─── Dataset excerpts ───

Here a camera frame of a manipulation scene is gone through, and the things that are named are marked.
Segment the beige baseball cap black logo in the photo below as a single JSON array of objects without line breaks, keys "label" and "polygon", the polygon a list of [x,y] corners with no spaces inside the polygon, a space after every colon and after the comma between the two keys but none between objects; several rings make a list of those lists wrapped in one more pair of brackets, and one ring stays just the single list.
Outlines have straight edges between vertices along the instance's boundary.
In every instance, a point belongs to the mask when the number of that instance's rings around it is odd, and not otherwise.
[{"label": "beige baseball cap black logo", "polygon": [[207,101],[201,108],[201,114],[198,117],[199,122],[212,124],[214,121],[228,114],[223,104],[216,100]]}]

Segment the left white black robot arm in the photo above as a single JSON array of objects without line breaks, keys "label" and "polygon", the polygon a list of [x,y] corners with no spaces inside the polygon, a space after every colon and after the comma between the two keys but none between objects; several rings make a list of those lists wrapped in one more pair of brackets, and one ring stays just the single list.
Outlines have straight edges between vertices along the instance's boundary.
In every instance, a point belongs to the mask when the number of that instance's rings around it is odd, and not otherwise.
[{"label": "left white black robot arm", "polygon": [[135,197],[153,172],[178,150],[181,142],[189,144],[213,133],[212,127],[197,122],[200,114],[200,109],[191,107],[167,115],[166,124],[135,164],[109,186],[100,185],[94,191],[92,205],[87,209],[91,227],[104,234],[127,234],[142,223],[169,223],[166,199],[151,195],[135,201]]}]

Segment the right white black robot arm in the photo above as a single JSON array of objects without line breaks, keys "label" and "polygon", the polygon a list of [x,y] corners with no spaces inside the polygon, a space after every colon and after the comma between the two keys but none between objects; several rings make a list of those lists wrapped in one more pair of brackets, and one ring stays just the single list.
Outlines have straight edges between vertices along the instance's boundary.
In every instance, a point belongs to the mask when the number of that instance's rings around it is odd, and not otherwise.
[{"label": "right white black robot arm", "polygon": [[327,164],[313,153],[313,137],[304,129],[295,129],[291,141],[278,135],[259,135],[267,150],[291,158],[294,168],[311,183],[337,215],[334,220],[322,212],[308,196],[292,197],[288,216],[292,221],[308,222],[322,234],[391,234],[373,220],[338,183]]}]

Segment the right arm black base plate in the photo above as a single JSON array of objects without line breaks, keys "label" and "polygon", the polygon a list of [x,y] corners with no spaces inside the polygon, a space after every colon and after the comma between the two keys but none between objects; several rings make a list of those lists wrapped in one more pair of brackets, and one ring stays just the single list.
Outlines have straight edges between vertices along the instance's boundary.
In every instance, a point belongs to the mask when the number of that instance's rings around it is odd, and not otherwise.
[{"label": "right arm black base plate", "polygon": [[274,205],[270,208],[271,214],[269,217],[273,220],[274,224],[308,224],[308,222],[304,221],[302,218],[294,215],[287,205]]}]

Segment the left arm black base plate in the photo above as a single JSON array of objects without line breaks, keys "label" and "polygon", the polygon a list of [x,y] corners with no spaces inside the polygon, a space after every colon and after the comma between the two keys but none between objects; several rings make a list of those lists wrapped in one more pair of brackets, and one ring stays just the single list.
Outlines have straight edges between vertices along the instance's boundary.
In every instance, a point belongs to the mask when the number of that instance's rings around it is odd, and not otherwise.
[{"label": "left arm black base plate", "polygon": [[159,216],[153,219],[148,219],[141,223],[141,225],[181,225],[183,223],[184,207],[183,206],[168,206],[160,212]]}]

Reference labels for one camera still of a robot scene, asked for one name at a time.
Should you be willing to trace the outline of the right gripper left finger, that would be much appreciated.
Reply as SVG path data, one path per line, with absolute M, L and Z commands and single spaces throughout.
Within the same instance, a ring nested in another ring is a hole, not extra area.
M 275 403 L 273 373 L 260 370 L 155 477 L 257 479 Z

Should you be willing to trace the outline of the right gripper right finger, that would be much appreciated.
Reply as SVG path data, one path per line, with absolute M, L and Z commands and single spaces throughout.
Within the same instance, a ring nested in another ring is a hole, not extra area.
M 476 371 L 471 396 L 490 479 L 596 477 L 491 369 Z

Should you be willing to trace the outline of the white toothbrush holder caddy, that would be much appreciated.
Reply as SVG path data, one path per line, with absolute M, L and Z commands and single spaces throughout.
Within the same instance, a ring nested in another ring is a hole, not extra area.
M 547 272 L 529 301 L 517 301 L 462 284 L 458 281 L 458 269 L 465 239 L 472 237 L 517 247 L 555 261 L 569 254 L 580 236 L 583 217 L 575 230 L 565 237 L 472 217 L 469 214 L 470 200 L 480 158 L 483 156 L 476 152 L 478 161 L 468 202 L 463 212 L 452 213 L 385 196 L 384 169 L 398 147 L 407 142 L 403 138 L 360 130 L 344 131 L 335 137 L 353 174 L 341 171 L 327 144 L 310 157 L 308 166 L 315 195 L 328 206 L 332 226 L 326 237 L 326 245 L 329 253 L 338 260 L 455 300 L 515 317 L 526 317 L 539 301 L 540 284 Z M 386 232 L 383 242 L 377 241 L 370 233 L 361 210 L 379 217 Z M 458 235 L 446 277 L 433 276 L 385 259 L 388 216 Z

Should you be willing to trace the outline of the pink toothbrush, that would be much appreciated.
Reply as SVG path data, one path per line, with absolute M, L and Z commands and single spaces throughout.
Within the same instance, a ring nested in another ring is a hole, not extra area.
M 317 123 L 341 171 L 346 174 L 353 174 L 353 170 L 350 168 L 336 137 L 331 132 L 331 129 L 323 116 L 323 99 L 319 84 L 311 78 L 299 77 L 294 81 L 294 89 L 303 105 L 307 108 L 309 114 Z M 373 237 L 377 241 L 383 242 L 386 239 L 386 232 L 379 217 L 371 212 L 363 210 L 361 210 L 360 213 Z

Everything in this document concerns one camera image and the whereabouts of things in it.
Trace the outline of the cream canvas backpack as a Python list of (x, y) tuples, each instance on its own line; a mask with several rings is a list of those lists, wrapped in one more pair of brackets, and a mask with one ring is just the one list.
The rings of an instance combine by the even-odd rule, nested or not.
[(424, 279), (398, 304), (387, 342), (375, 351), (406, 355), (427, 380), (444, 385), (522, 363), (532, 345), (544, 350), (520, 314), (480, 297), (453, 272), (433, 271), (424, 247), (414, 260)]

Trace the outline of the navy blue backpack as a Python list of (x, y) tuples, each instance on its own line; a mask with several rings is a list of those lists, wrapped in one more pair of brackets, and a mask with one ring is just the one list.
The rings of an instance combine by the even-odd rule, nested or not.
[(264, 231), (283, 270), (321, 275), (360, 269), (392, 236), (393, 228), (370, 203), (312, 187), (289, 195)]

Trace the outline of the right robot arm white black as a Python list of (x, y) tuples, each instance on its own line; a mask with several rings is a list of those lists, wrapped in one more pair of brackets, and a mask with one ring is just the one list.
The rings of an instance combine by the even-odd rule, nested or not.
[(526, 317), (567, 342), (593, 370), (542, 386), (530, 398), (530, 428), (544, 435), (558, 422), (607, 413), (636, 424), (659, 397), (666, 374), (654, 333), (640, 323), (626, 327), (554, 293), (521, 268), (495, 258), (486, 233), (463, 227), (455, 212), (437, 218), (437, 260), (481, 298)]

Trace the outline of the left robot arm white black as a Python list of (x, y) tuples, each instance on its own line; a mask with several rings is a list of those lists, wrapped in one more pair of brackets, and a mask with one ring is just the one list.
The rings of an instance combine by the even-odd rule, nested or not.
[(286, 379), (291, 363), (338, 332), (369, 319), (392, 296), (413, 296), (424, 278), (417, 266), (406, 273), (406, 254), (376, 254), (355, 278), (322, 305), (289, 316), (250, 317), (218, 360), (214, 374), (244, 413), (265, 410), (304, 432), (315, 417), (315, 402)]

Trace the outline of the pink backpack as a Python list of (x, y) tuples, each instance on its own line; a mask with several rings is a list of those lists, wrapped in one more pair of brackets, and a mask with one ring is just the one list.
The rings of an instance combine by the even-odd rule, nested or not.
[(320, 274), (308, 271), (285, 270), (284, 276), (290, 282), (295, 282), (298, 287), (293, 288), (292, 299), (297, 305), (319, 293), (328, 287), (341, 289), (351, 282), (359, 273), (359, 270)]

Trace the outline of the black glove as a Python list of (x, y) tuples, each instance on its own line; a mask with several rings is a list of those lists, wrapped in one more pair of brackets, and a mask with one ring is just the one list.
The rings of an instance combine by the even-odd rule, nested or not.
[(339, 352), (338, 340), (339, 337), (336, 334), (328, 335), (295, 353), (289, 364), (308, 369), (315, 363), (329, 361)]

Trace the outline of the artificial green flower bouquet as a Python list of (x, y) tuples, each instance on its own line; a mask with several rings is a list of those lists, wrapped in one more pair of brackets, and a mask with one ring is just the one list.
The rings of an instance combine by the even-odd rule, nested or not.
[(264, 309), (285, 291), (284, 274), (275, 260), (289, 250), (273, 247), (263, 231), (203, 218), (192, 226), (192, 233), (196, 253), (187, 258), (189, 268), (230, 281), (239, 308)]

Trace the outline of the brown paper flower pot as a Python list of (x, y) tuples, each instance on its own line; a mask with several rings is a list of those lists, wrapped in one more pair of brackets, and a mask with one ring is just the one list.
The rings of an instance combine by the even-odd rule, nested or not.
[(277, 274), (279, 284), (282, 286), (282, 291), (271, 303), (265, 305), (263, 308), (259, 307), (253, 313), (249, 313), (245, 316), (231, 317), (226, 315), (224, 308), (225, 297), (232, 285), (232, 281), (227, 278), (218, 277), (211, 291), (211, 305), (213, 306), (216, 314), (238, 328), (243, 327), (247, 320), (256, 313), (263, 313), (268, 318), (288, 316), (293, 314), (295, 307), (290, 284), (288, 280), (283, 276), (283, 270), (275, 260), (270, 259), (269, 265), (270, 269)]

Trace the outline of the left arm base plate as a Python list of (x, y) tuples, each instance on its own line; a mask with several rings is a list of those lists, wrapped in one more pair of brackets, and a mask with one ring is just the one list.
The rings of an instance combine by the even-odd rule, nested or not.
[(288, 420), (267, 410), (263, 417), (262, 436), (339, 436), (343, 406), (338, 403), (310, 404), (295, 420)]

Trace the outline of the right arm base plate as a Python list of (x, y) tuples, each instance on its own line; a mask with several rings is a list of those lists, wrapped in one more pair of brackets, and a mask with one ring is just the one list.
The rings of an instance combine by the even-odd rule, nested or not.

───

*Problem to work on*.
Exact copies of the lines from the start of the data up to the line holding "Segment the left white", both included, are all that is needed.

*Result for this exercise*.
Here a camera frame of a manipulation scene is gone through, and the things that are named are marked.
Segment the beige baseball cap black logo in the photo below as a single JSON array of objects without line breaks, keys "label" and "polygon", the polygon a list of [x,y] corners with no spaces inside the polygon, a space after every colon and after the comma between the two keys but none between objects; several rings make a list of those lists wrapped in one more pair of brackets, and one ring stays just the single list.
Outlines have straight edges between vertices along the instance's boundary.
In every instance, a point belongs to the mask when the number of that instance's rings around it is odd, and not otherwise.
[{"label": "beige baseball cap black logo", "polygon": [[207,101],[201,108],[201,114],[198,117],[199,122],[212,124],[214,121],[228,114],[223,104],[216,100]]}]

Segment the left white black robot arm in the photo above as a single JSON array of objects without line breaks, keys "label" and "polygon", the polygon a list of [x,y] corners with no spaces inside the polygon, a space after every colon and after the comma between the two keys but none between objects; several rings make a list of those lists wrapped in one more pair of brackets, and one ring stays just the single list.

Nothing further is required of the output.